Student Loan Borrowers Discover Significant Drop in Credit Rating Due to CARES Protections – WSB-TV Channel 2
ATLANTA – The federal government has suspended student loan payments for millions of Americans to help them weather this crisis.
Corn Channel 2 Action News has learned that some loan service providers have reported student loan borrowers to credit bureaus because of it.
It drastically drops some people’s credit scores, even if they haven’t done anything wrong.
Channel 2 investigative reporter Justin Gray discovered that this was not how the law was supposed to work.
The Trump administration told Gray that the loan departments were notified when they suspended loan payments to process it, regarding credit reports, as if the payments were still pending.
But Gray has learned that some companies haven’t done what they’re told, and student loan borrowers are the ones who suffer.
A woman, who identified herself only as Vickie, said she received an email alert from her credit monitoring department.
“I checked my credit scores and they were down over 50 points,” Vickie said. “I panicked.”
A spectacular fall that came out of nowhere.
Ashley Higgins said she noticed it this weekend.
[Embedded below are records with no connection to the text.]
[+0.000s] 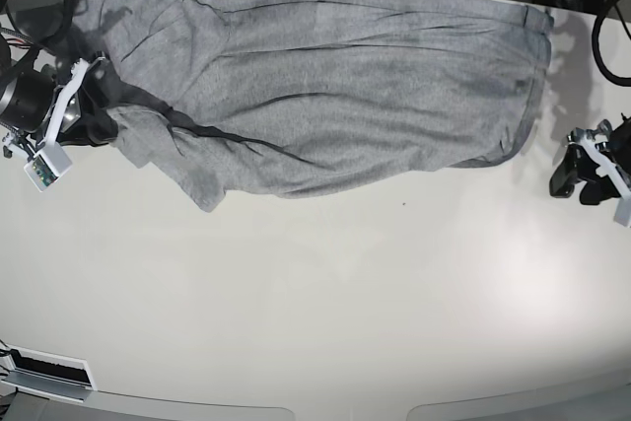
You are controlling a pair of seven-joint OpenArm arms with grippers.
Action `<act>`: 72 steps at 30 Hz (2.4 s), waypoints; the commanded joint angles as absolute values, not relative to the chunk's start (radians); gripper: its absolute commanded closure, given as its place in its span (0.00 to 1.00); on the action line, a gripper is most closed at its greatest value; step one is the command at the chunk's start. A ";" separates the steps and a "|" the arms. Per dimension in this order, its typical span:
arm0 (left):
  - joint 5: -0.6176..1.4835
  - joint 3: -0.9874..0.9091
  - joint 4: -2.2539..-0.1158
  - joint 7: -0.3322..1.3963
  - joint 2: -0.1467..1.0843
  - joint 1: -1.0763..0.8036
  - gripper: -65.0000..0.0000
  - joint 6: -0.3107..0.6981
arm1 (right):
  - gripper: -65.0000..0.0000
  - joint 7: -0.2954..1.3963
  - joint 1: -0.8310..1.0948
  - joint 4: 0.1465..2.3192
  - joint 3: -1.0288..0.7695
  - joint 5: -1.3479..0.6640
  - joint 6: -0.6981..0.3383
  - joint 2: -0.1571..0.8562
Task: Layout the t-shirt on the table in an organized manner, then fold the t-shirt properly
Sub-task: 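Grasp the shirt corner with the left gripper and drag it outward, then hold both shirt ends and stretch the folded shirt lengthwise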
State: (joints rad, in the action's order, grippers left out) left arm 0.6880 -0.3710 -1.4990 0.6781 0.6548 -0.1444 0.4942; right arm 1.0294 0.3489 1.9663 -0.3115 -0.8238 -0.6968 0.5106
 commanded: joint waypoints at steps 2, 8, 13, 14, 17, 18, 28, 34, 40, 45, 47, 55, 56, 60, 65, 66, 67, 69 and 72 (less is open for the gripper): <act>0.699 -0.332 -1.449 0.658 0.678 -0.099 0.43 0.496 | 1.00 1.007 0.341 1.981 -0.321 -0.842 -0.698 0.511; 0.699 -0.183 -1.188 0.658 0.656 0.079 0.43 0.554 | 1.00 1.007 0.340 1.981 -0.321 -0.842 -0.698 0.460; 0.685 -0.091 -0.985 0.658 0.612 0.210 0.43 0.623 | 1.00 1.007 0.341 1.981 -0.321 -0.838 -0.698 0.448; 0.684 -0.078 -0.951 0.658 0.603 0.230 0.43 0.634 | 1.00 1.007 0.341 1.981 -0.321 -0.838 -0.698 0.449; 0.685 -0.052 -0.868 0.660 0.579 0.265 0.43 0.672 | 1.00 1.007 0.340 1.981 -0.321 -0.838 -0.698 0.449; 0.685 -0.044 -0.852 0.660 0.575 0.269 0.44 0.689 | 1.00 1.007 0.340 1.981 -0.321 -0.839 -0.698 0.449; 0.685 -0.027 -0.844 0.662 0.568 0.301 1.00 0.698 | 1.00 0.995 0.340 1.981 -0.321 -0.838 -0.698 0.448; 0.755 -0.027 -0.845 0.747 0.585 0.374 1.00 0.698 | 1.00 0.980 0.335 1.981 -0.321 -0.838 -0.698 0.443; 0.883 -0.029 -0.847 0.859 0.638 0.442 1.00 0.698 | 1.00 0.979 0.335 1.981 -0.321 -0.838 -0.698 0.443; 0.900 -0.077 -0.850 0.868 0.698 0.449 1.00 0.698 | 1.00 0.980 0.335 1.981 -0.321 -0.838 -0.698 0.443; 0.900 -0.113 -0.850 0.888 0.716 0.448 1.00 0.698 | 1.00 0.980 0.335 1.981 -0.321 -0.838 -0.698 0.443; 0.902 -0.300 -0.850 1.034 0.734 0.434 1.00 0.696 | 1.00 0.980 0.335 1.981 -0.321 -0.838 -0.698 0.443; 0.904 -0.306 -0.850 1.037 0.734 0.426 1.00 0.679 | 1.00 0.980 0.335 1.981 -0.321 -0.838 -0.698 0.443; 0.903 -0.307 -0.850 1.037 0.728 0.380 1.00 0.681 | 1.00 0.980 0.335 1.981 -0.321 -0.838 -0.698 0.443; 0.904 -0.307 -0.850 1.003 0.725 0.326 1.00 0.698 | 1.00 0.981 0.332 1.982 -0.321 -0.842 -0.698 0.446; 0.904 -0.307 -0.850 1.002 0.726 0.318 1.00 0.698 | 1.00 0.981 0.333 1.982 -0.321 -0.842 -0.698 0.447; 0.904 -0.307 -0.850 1.001 0.726 0.315 1.00 0.698 | 1.00 0.981 0.333 1.983 -0.321 -0.842 -0.698 0.447; 0.904 -0.307 -0.850 1.001 0.727 0.311 1.00 0.698 | 1.00 0.990 0.333 1.983 -0.321 -0.842 -0.698 0.447; 0.910 -0.306 -0.850 0.997 0.729 0.311 1.00 0.698 | 1.00 1.023 0.333 1.986 -0.321 -0.841 -0.698 0.447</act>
State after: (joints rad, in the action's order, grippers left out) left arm 0.8848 -0.2985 -0.8352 1.0138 0.6991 0.2913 0.6895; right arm 1.0409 0.3408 1.9663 -0.3115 -0.8234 -0.6968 0.4305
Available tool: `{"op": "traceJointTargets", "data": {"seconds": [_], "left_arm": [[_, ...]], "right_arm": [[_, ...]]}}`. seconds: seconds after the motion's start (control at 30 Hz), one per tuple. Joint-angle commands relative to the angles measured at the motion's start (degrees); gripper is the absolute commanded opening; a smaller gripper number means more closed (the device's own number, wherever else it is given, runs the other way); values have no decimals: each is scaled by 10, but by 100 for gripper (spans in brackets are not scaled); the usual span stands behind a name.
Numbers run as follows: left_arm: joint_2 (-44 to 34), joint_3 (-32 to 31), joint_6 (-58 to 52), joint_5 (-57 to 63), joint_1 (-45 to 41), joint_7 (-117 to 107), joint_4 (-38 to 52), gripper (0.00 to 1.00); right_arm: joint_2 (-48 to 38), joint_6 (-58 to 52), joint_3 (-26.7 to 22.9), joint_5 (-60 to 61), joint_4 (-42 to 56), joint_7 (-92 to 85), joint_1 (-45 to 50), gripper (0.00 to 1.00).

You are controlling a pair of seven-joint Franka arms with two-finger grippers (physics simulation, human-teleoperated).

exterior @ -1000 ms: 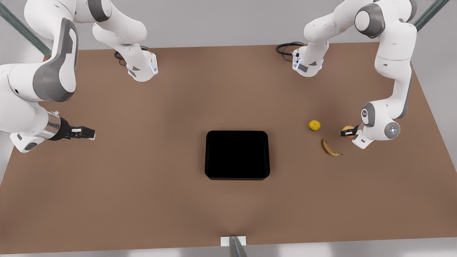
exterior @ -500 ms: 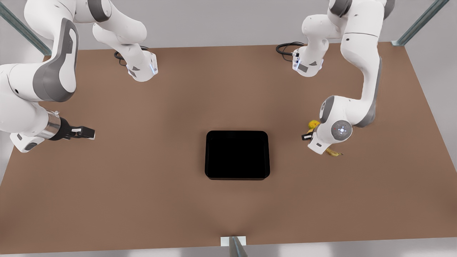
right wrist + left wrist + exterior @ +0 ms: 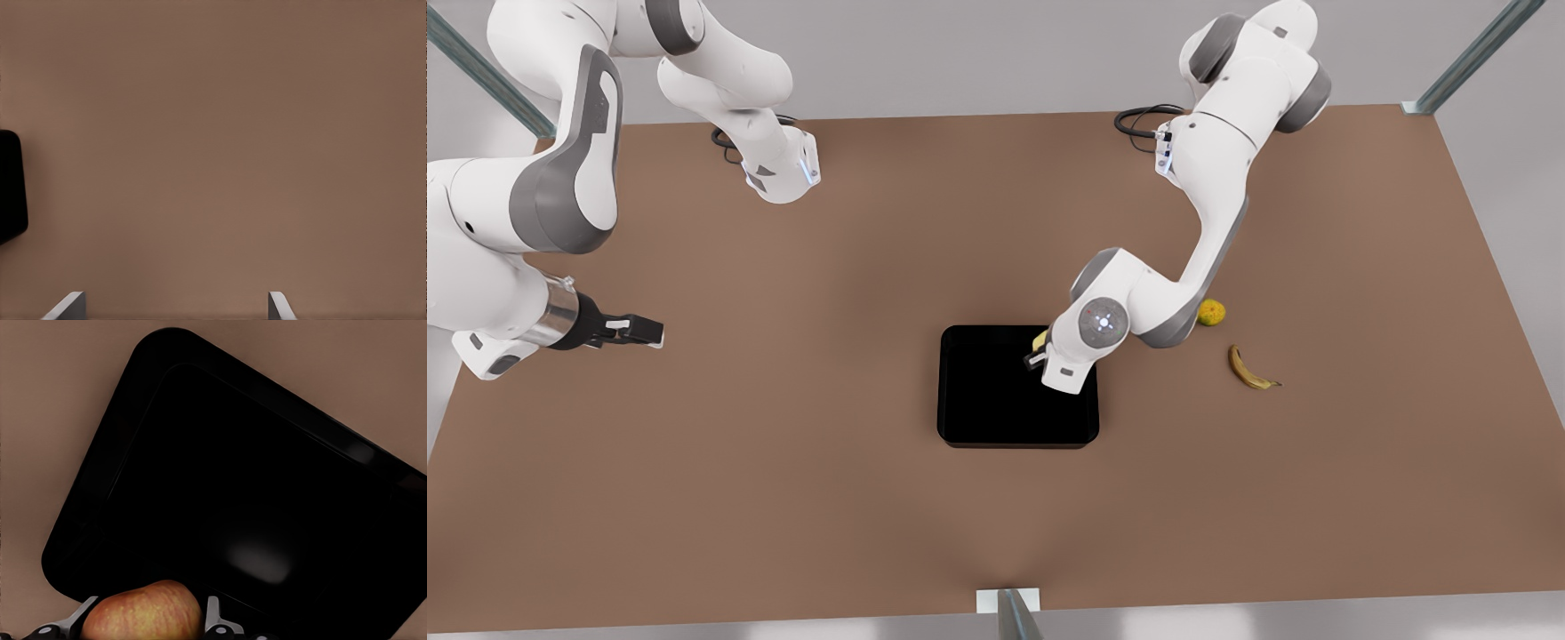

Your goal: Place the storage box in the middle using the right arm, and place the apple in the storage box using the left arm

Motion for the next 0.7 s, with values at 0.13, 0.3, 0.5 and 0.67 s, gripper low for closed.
{"op": "traceJointTargets", "data": {"seconds": [0.13,0.3,0.5,0.67], "left_arm": [[0,0,1,2,-4,-7,0,100],[-16,1,-139,44,60,143,60,100],[-161,-3,-423,96,265,439,161,100],[-304,79,-374,63,234,485,12,100]], "right_arm": [[0,0,0,0,0,0,0,100],[0,0,-1,0,0,0,-1,100],[1,8,-6,-4,2,-3,-9,100],[1,41,4,-36,7,1,2,100]]}}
She has worked hard over the past two years to improve her credit rating.
She told Gray that she was ready to refinance her house.
“My heart sank. I didn’t know what to do because I hadn’t done anything wrong and I took that blow to my credit,” Higgins said.
If you look at Vickie and Higgins’ credit reports, you can see the problem is with their student loans.
Both women have the loans repaid automatically each month. They never missed a payment.
Federal CARES law has suspended these student loan payments to provide relief to borrowers during the coronavirus crisis.
“We were informed that the loans were being carried over to September, I think, and we were like, ‘This is great,'” said Vickie.
But then her loan officer reported the break to the credit bureaus and her grades dropped because of it.
“It’s a ridiculous problem,” said Clark Howard, Channel 2 Consumer Advisor.
Howard said it wasn’t what the law wanted.
“Now the managers of these loans are reporting offenders who have done nothing other than what the law allows,” Howard said.
Vickie and Higgins’ loan manager is the same – Great Lakes, one of the largest student loan managers in the country.
Betsy Mayotte, of the Institute of Student Loan Advisors, told Gray that loan departments had to update their computer programming within days due to the CARES Act and Great Lakes may not be the only one company to have this problem.
“They all have credit report deadlines and some of them haven’t been able to complete all of that programming before the deadline,” Mayotte said.
Gray contacted the US Department of Education. They told him that borrowers’ credit scores were never supposed to be affected by suspended payments.
In fact, they ordered loan managers to report to credit bureaus just like regular payments were made.
Whitney Barkley-Denney of the Center for Responsible Lending said the federal government can and should force loan officers to follow the rules.
“They have multi-million dollar contracts with these repairers and, by the way, it’s taxpayers’ money that pays these repairers to properly manage student loans and so the Department of Education absolutely has a role. to play in the performance of their contracts, ”said Barkley-Denney.
When Vickie called Great Lakes to complain, they told her they would correct the credit score error, but sometimes that’s easier said than done.
“Getting a mistake to your credit corrected can be a long process and I just don’t have the brains to do it right now,” Vickie said.
Howard said you may have to take action on your own.
“Dispute these defaults with Equifax, TransUnion and Experian. It’s a pretty straightforward process and it starts an investigation of what information is there incorrectly, ”Howard said.
This brought Higgins’ credit rating from excellent to fair, and she is now concerned about the impact it will have on her job refinancing her mortgage.
“Overnight, all this work is not my fault. It’s just out of my control and extreme anxiety, ”Higgins said.
Gray has made several attempts to contact Great Lakes over the past two days. They told him late Tuesday afternoon that as an education ministry contractor, they couldn’t comment on the issue at all.
Late Tuesday evening, a representative from the Department of Education told Gray that preliminary research had shown that the problems were caused by a coding problem and that the department was working to fix it and fix the credit score of the students. borrowers by the end of the month.
Channel 2 Action News learned that this is not the only issue that has been raised with the CARES Act.
The bill also suspended the garnishment of the wages of people behind on student loans, but in court records on Monday, the Education Department admitted it is still garnishing the wages of over 50,000. borrowers, almost two months after his termination.